■ The task: Please write out exactly the lines from the opening of the listing through the line that holds "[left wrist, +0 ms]", including both, and nothing else; no pictures.

■ Input data:
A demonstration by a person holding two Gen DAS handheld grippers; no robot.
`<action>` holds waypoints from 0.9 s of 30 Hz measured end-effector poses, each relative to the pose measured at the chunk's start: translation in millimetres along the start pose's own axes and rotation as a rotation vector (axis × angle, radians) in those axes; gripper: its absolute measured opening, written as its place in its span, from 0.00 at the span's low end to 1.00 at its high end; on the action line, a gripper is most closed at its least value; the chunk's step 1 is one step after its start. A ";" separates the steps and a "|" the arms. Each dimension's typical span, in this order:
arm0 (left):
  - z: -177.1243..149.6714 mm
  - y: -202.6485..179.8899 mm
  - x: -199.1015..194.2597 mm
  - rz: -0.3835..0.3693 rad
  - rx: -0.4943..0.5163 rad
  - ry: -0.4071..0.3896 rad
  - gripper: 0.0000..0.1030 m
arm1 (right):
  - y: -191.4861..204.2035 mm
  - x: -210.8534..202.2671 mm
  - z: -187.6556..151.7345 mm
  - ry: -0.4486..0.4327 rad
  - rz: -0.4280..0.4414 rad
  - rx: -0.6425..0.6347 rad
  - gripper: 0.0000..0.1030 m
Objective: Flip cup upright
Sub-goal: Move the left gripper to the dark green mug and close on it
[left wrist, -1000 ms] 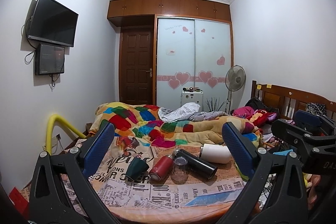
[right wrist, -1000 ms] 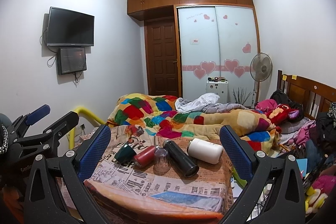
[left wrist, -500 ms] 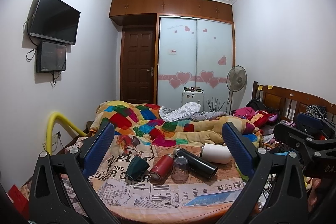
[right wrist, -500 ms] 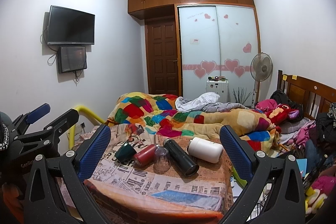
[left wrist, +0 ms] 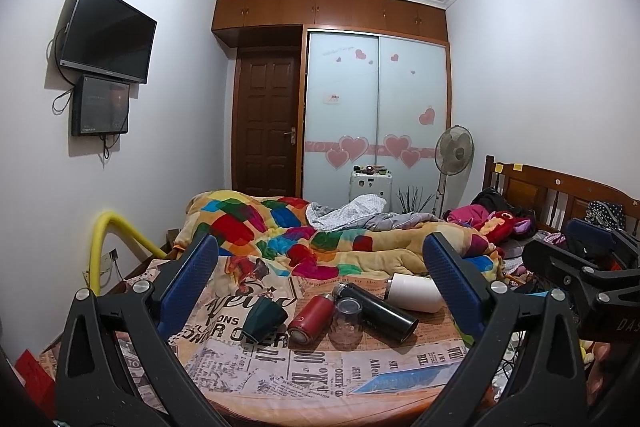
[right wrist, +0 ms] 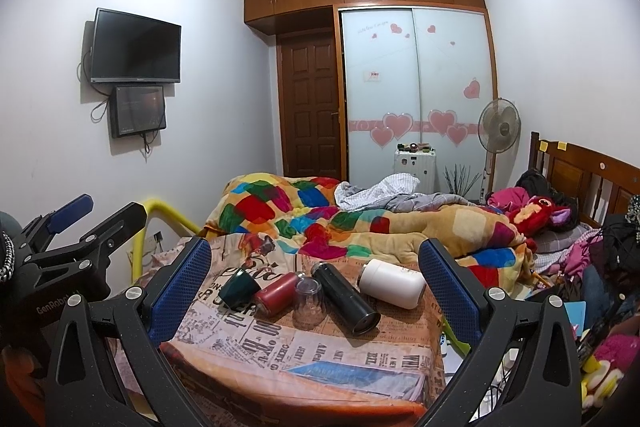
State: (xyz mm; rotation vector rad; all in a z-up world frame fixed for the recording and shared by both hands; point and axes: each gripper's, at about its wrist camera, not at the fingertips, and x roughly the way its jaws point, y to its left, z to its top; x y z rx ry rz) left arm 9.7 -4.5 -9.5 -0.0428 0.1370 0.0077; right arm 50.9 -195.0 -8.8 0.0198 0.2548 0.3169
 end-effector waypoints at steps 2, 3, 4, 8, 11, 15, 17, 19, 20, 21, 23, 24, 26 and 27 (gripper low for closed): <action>-1.0 0.4 1.7 0.003 -0.001 0.002 1.00 | -0.8 4.6 -2.7 0.010 0.001 0.000 1.00; -1.8 0.6 3.8 0.005 -0.002 0.006 1.00 | -1.0 5.5 -3.3 0.012 0.002 0.000 1.00; -2.6 1.5 5.7 0.006 -0.003 0.009 1.00 | -1.2 8.5 -4.8 0.018 0.002 0.000 1.00; -8.8 7.2 20.6 0.012 -0.010 0.040 1.00 | -1.5 20.6 -7.9 0.046 0.001 -0.001 1.00; -15.5 15.1 35.8 0.021 -0.025 0.073 1.00 | -3.2 32.6 -10.9 0.075 -0.001 0.001 1.00; -34.2 34.9 75.7 0.030 -0.044 0.168 1.00 | -7.1 54.6 -19.5 0.126 -0.010 0.002 1.00; -48.0 47.7 104.1 0.034 -0.051 0.244 1.00 | -9.0 67.2 -24.5 0.157 -0.016 0.002 1.00; -62.6 59.8 129.6 0.039 -0.059 0.316 1.00 | -11.2 78.2 -28.9 0.189 -0.025 0.003 1.00; -71.2 66.8 144.1 0.045 -0.063 0.356 1.00 | -12.7 85.3 -31.9 0.206 -0.028 0.004 1.00; -81.6 74.5 160.3 0.052 -0.065 0.397 1.00 | -13.7 91.7 -34.5 0.224 -0.032 0.004 1.00; -99.2 87.2 187.3 0.068 -0.068 0.466 1.00 | -16.1 104.3 -39.8 0.257 -0.040 0.006 1.00; -109.9 94.6 203.1 0.069 -0.071 0.508 1.00 | -17.4 111.3 -43.0 0.275 -0.042 0.008 1.00; -127.9 106.5 230.6 0.068 -0.078 0.577 0.98 | -20.0 124.2 -48.8 0.305 -0.045 0.009 1.00; -137.8 112.9 245.2 0.070 -0.081 0.611 0.94 | -20.5 131.0 -51.5 0.320 -0.048 0.008 1.00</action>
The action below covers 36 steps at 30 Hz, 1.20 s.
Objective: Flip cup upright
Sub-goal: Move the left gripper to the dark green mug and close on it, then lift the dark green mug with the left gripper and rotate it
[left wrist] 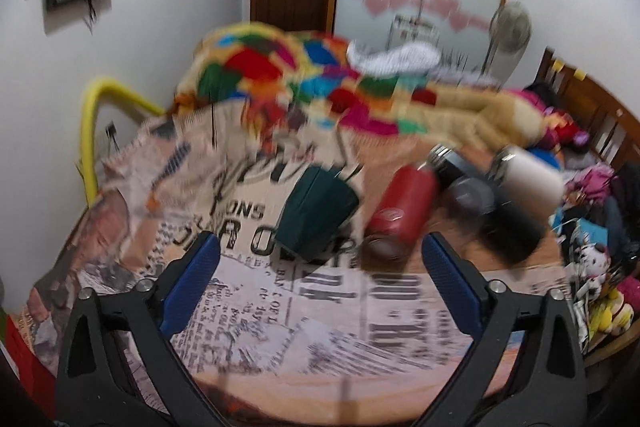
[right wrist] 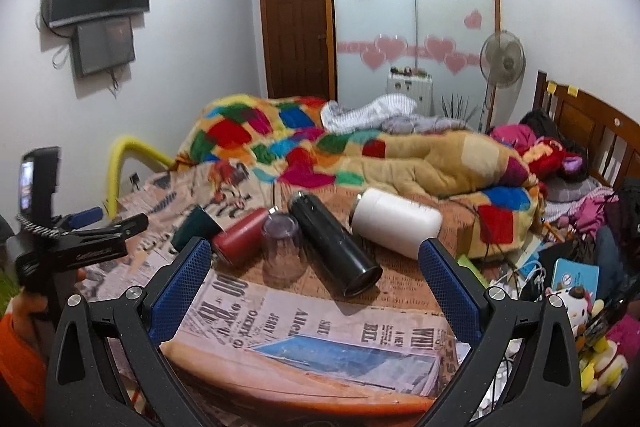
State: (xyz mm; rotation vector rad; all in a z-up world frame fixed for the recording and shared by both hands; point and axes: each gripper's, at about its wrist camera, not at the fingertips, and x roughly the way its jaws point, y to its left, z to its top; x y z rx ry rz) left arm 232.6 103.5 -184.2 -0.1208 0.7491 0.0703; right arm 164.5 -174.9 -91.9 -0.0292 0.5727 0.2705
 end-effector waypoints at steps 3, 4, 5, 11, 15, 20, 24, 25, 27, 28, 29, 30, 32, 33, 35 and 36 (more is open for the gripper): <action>2.8 11.0 45.8 -0.010 0.002 0.082 0.87 | 0.4 16.0 -1.4 0.033 -0.006 -0.005 1.00; 3.9 12.2 58.1 -0.020 0.007 0.100 0.85 | -0.3 22.9 -1.6 0.043 -0.007 -0.007 1.00; 4.5 13.8 69.7 -0.032 0.014 0.121 0.85 | 0.0 27.0 -1.7 0.051 -0.007 -0.010 1.00; 8.9 16.7 115.7 -0.097 0.037 0.176 0.81 | 5.9 51.3 0.4 0.083 -0.002 -0.040 1.00; 12.9 18.5 133.3 -0.134 0.037 0.187 0.79 | 11.8 61.6 1.7 0.088 0.005 -0.060 1.00; 16.5 16.2 148.0 -0.142 0.042 0.192 0.76 | 14.9 70.9 3.5 0.100 0.012 -0.070 1.00; 18.7 14.4 160.6 -0.138 0.039 0.205 0.71 | 16.4 74.5 2.4 0.111 0.013 -0.071 1.00; 19.0 13.6 161.5 -0.133 0.040 0.200 0.70 | 16.4 74.8 2.3 0.112 0.013 -0.071 1.00; 18.8 11.5 162.0 -0.122 0.046 0.185 0.69 | 16.4 75.5 2.4 0.113 0.013 -0.071 1.00; 18.5 11.2 161.5 -0.119 0.046 0.180 0.69 | 16.4 75.5 2.3 0.113 0.013 -0.071 1.00; 17.1 10.6 159.5 -0.112 0.049 0.171 0.69 | 16.4 75.5 2.1 0.113 0.012 -0.070 1.00; 15.9 10.0 157.4 -0.107 0.053 0.166 0.69 | 16.2 75.1 1.8 0.113 0.011 -0.069 1.00; 12.2 8.8 151.4 -0.096 0.061 0.156 0.68 | 15.8 74.0 1.6 0.113 0.012 -0.066 1.00; 10.6 8.4 148.1 -0.092 0.064 0.151 0.68 | 15.5 73.4 1.7 0.113 0.012 -0.065 1.00; 7.0 7.5 137.9 -0.088 0.071 0.139 0.68 | 15.5 71.9 1.8 0.111 0.011 -0.067 1.00; 5.6 7.1 132.8 -0.086 0.073 0.134 0.68 | 15.6 70.9 1.5 0.110 0.010 -0.067 1.00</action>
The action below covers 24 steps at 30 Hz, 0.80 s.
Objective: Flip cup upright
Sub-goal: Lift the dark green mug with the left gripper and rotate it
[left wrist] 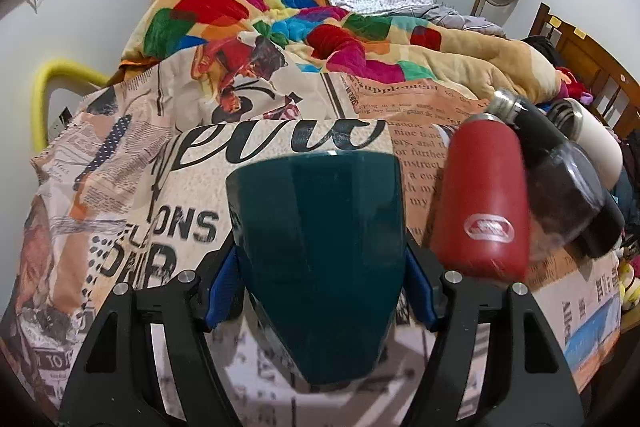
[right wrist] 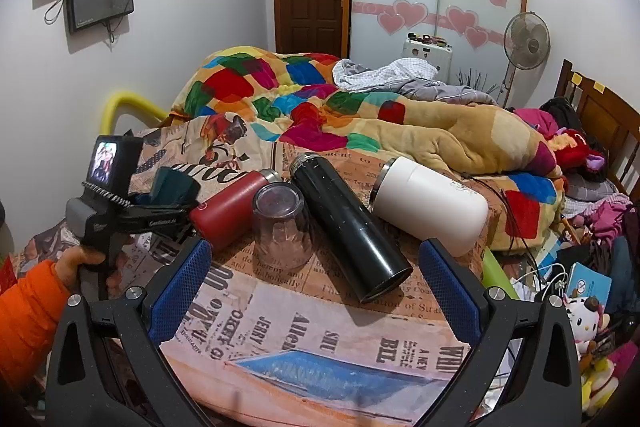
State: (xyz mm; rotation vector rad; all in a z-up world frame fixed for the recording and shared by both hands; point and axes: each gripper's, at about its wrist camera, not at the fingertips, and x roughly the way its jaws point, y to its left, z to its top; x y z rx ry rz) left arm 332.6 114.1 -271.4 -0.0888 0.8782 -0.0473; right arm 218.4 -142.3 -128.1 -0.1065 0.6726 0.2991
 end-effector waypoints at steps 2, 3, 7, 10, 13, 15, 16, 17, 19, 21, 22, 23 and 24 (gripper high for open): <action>-4.3 -2.3 -10.8 0.003 0.005 -0.008 0.67 | -0.9 -2.7 0.1 -0.003 0.000 0.000 1.00; -6.6 -3.7 -17.7 -0.001 0.005 -0.011 0.67 | -0.6 -4.2 0.2 -0.005 0.000 0.001 1.00; -14.5 -12.1 -44.7 -0.011 0.015 -0.031 0.66 | -1.9 -11.7 0.3 -0.018 0.002 0.004 1.00; -20.4 -21.1 -68.1 -0.018 0.031 -0.059 0.66 | -2.1 -18.7 0.9 -0.030 0.003 0.007 1.00; -23.2 -31.0 -91.8 -0.025 0.044 -0.087 0.66 | -3.5 -26.2 -0.5 -0.041 0.003 0.008 1.00; -23.2 -39.1 -106.8 -0.034 0.058 -0.105 0.66 | -5.2 -30.5 -0.8 -0.049 0.001 0.010 1.00; -23.6 -43.6 -112.6 -0.038 0.065 -0.111 0.66 | -5.3 -33.3 -2.1 -0.053 0.001 0.012 1.00; -24.0 -50.5 -121.7 -0.042 0.080 -0.120 0.66 | -6.6 -36.0 -2.6 -0.057 0.000 0.014 1.00; -25.6 -62.4 -133.6 -0.049 0.104 -0.134 0.66 | -8.9 -41.0 -4.3 -0.066 -0.003 0.021 1.00; -26.3 -75.9 -145.0 -0.063 0.128 -0.144 0.66 | -12.4 -45.6 -5.8 -0.073 -0.003 0.030 1.00; -27.0 -84.1 -150.3 -0.072 0.141 -0.150 0.66 | -13.5 -48.8 -6.9 -0.076 -0.004 0.034 1.00; -29.6 -89.8 -154.3 -0.077 0.150 -0.153 0.66 | -15.3 -51.1 -7.9 -0.079 -0.006 0.038 1.00; -31.1 -99.0 -158.2 -0.086 0.163 -0.154 0.66 | -17.1 -53.3 -8.9 -0.083 -0.008 0.042 1.00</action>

■ Answer below:
A demonstration by a person holding two Gen DAS handheld grippers; no robot.
`<action>` holds waypoints from 0.9 s of 30 Hz measured end-effector poses, each relative to the pose measured at the chunk's start: translation in millimetres along the start pose's own axes and rotation as a rotation vector (axis × angle, radians) in those axes; gripper: its absolute measured opening, written as its place in its span, from 0.00 at the span's low end to 1.00 at its high end; on the action line, a gripper is most closed at its least value; the chunk's step 1 is one step after its start. A ";" separates the steps and a "|" the arms. Each dimension's typical span, in this order:
arm0 (left):
  - z: -177.1243..149.6714 mm
  - y: -202.6485..179.8899 mm
  - x: -199.1015..194.2597 mm
  - rz: -0.3835..0.3693 rad
  - rx: -0.4943..0.5163 rad
  - ry: -0.4071..0.3896 rad
  - gripper: 0.0000..0.1030 m
arm1 (right):
  - y: -191.4861..204.2035 mm
  - x: -210.8534..202.2671 mm
  - z: -187.6556..151.7345 mm
  - ry: -0.4486..0.4327 rad
  - rz: -0.4280..0.4414 rad
  - rx: -0.6425..0.6347 rad
  - gripper: 0.0000..0.1030 m
Objective: Flip cup upright
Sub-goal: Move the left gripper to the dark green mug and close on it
[left wrist, -1000 ms] 
[right wrist, -1000 ms] 
[left wrist, -500 ms] 
[right wrist, -500 ms] 
[left wrist, +0 ms] 

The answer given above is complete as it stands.